The discovery of the daggers is important for the plot of the scene, but causes difficulties in staging. Has Macbeth been holding the daggers the entire time? How did he not notice them when looking at his hands? Has the audience been able to see them all along, or do we only notice them when Lady Macbeth does?

This may be a moment of cowardice for Macbeth, and it certainly comes across as weakness. This reaction underscores the difference between the violence he's used to (open warfare, condoned by a code of honour as well as the politics and religion of the time) and his current actions (secret treasonous murder of his king and guest).

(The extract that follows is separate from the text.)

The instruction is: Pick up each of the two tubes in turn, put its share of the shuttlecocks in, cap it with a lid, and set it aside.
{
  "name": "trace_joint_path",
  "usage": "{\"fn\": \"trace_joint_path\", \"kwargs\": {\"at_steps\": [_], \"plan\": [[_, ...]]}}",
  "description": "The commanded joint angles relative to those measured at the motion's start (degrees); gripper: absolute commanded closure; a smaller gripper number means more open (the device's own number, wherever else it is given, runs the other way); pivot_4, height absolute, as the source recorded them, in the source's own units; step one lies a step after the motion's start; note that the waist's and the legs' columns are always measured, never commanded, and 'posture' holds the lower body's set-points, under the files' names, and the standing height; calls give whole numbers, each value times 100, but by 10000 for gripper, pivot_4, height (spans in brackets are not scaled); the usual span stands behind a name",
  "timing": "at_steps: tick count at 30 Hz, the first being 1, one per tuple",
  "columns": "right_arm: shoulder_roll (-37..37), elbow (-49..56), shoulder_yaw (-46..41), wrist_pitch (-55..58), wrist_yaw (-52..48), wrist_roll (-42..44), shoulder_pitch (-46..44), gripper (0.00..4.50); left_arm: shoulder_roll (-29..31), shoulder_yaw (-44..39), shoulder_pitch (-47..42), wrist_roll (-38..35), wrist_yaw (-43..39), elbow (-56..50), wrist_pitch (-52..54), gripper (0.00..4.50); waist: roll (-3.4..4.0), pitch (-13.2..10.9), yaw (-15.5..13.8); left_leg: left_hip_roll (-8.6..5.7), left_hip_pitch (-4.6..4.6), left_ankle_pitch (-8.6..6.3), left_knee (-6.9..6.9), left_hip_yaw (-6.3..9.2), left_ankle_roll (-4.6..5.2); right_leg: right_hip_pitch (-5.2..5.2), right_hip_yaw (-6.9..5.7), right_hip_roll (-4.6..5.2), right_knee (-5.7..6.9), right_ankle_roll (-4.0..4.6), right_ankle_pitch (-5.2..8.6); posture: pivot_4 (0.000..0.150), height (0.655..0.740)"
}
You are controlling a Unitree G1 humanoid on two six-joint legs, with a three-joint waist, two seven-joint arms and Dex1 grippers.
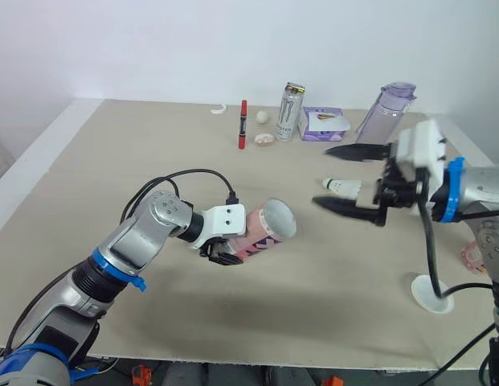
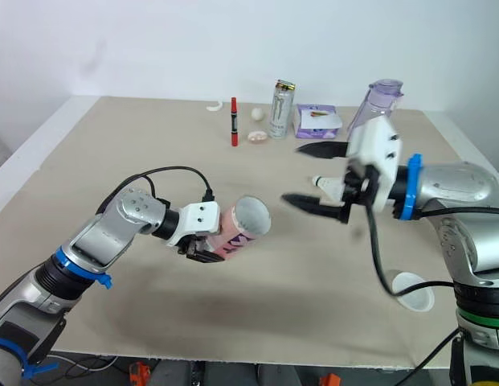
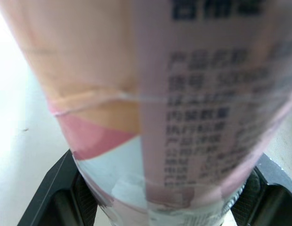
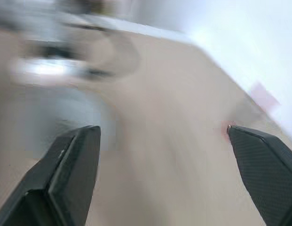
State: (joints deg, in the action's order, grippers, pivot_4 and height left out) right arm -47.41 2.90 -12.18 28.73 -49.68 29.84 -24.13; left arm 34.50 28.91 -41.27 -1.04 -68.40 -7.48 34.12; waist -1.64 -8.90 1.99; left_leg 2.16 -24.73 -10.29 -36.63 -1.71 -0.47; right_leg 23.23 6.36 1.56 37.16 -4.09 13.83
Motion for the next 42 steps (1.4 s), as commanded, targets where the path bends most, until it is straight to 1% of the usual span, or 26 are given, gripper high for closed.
{"fn": "trace_joint_path", "kwargs": {"at_steps": [1, 2, 6, 8, 10, 15, 21, 26, 34, 36, 37, 38, 39, 40, 41, 42], "plan": [[506, -1105, -188, -501, 972, -529, -155, 466, 68, 82, 42, 217, 132, 173, 56, 13615, 3, 0, 0, 1, 1, 0, 0, 1, 0, -1, 0, -1, 0, 0, 0, 1500, 7400], [652, -1375, -175, -573, 1036, -552, -199, 466, 79, 77, 46, 214, 129, 168, 61, 13615, 21, -3, 1, 1, 2, 0, -4, 1, 0, -1, 0, -3, 2, 0, 0, 1500, 7400], [1025, -2055, -127, -573, 1146, -585, -489, 466, 114, 61, 39, 208, 133, 164, 70, 13615, 26, -4, 9, -3, 0, 6, 1, 9, 10, -2, 3, -11, 2, -5, -5, 1500, 7400], [1076, -2351, -84, -577, 1254, -701, -611, 466, 130, 50, 45, 208, 138, 153, 80, 13615, 26, -4, 38, -3, 0, 6, 1, 10, 9, -4, 4, -12, 2, -7, -5, 1500, 7400], [1077, -2699, 23, -832, 1192, -908, -689, 466, 144, 45, 47, 208, 140, 143, 86, 13615, 26, -4, 40, -5, 1, 8, 0, 11, 13, -6, 4, -12, 2, -10, -7, 1500, 7400], [1252, -3043, 5, -785, 1104, -867, -929, 466, 197, 20, 71, 206, 147, 117, 115, 13615, 25, -5, 65, -5, 1, 10, 2, 13, 16, -8, 4, -12, 2, -11, -6, 1500, 7400], [1471, -3424, 122, -903, 1025, -1040, -1191, 466, 225, 18, 80, 195, 143, 103, 116, 13615, 25, -5, 80, -4, 5, 12, 2, 14, 19, -8, 4, -16, 3, -8, -13, 1500, 7400], [1718, -3915, 136, -960, 1146, -1148, -1603, 466, 205, 16, 47, 207, 166, 141, 105, 13615, 25, -5, 84, -3, 4, 12, 3, 14, 19, -7, 5, -17, 3, -8, -13, 1500, 7400], [1882, -5157, 210, -1470, 1174, -1438, -2328, 466, 232, 0, 93, 209, 195, 105, 142, 13615, 26, -5, 90, -4, 5, 12, 4, 13, 19, -7, 5, -17, 2, -7, -14, 1500, 7400], [1940, -5467, 211, -1635, 1230, -1514, -2530, 5657, 228, -1, 99, 210, 207, 97, 157, 13615, 26, -5, 90, -3, 5, 12, 4, 14, 19, -7, 5, -18, 3, -7, -14, 1500, 7400], [1963, -5600, 231, -1727, 1244, -1565, -2607, 7035, 226, -1, 105, 212, 215, 89, 165, 13615, 26, -5, 91, -4, 5, 12, 5, 14, 19, -7, 5, -18, 3, -7, -14, 1500, 7400], [1979, -5704, 247, -1804, 1244, -1602, -2661, 13578, 224, 0, 110, 213, 223, 80, 173, 13615, 26, -5, 92, -4, 5, 12, 5, 13, 19, -7, 5, -17, 3, -7, -14, 1500, 7400], [1992, -5781, 251, -1854, 1242, -1616, -2702, 15858, 225, -2, 115, 213, 228, 72, 178, 13615, 26, -5, 96, -4, 5, 12, 5, 13, 19, -7, 6, -17, 3, -7, -14, 1500, 7400], [1999, -5873, 246, -1913, 1236, -1635, -2742, 22678, 229, -3, 123, 213, 231, 58, 185, 13615, 26, -5, 97, -4, 5, 12, 5, 13, 19, -7, 6, -17, 3, -6, -15, 1500, 7400], [1999, -5943, 241, -1967, 1238, -1654, -2773, 24187, 234, -8, 131, 210, 234, 44, 195, 13615, 26, -5, 97, -4, 5, 12, 5, 14, 19, -7, 6, -17, 3, -6, -15, 1500, 7400], [2000, -6010, 230, -2014, 1237, -1670, -2804, 27824, 240, -14, 138, 208, 237, 35, 201, 13615, 26, -5, 97, -4, 5, 13, 5, 14, 19, -7, 5, -18, 3, -6, -15, 1500, 7400]]}}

The knocking at the door adds urgency to the scene, and suggests a further passage of time: the dead of night fades into the break of day.

Macbeth begins to shift from terror into despair. Considering himself to be damned forever by this night's deed, he will find it easier to continue along a path of violence and atrocity.

Macbeth and Lady Macbeth are both unified and separated here: both have blood-covered hands, but he is paralyzed with fear while she is active and alert.

LADY MACBETH
Who was it that thus cried? Why, worthy Thane,
You do unbend your noble strength, to think
So brain-sickly of things. Go get some water,
And wash this filthy witness from your hand.
Why did you bring these daggers from the place?
They must lie there: go carry them; and smear
The sleepy grooms with blood.

MACBETH
I'll go no more:
I am afraid to think what I have done;
Look on't again I dare not.

LADY MACBETH
Infirm of purpose!
Give me the daggers. The sleeping and the dead
Are but as pictures: 'tis the eye of childhood
That fears a painted devil. If he do bleed,
I'll gild the faces of the grooms withal,
For it must seem their guilt.

Exit. Knocking within

MACBETH
Whence is that knocking?
How is't with me, when every noise appals me?
What hands are here? Ha! They pluck out mine eyes.
Will all great Neptune's ocean wash this blood
Clean from my hand? No, this my hand will rather
The multitudinous seas incarnadine,
Making the green one red.

Re-enter LADY MACBETH

LADY MACBETH
My hands are of your colour, but I shame
To wear a heart so white.

Knocking within

  I hear a knocking
At the south entry; retire we to our chamber.
A little water clears us of this deed.
How easy is it, then! Your constancy
Hath left you unattended.

Knocking within

The detail of the nightgown is a reminder of the play's concern with clothing, here used deliberately as a disguise, an outer lie concealing an ugly truth.

    Hark! More knocking.
Get on your nightgown, lest occasion call us,
And show us to be watchers. Be not lost
So poorly in your thoughts.

MACBETH
To know my deed, 'twere best not know myself.

Knocking within

Macbeth's final line here could be an expression of frustration with the incessant knocking, but it could also be a moment of genuine regret, wishing that the murder could be undone.

Wake Duncan with thy knocking! I would thou couldst!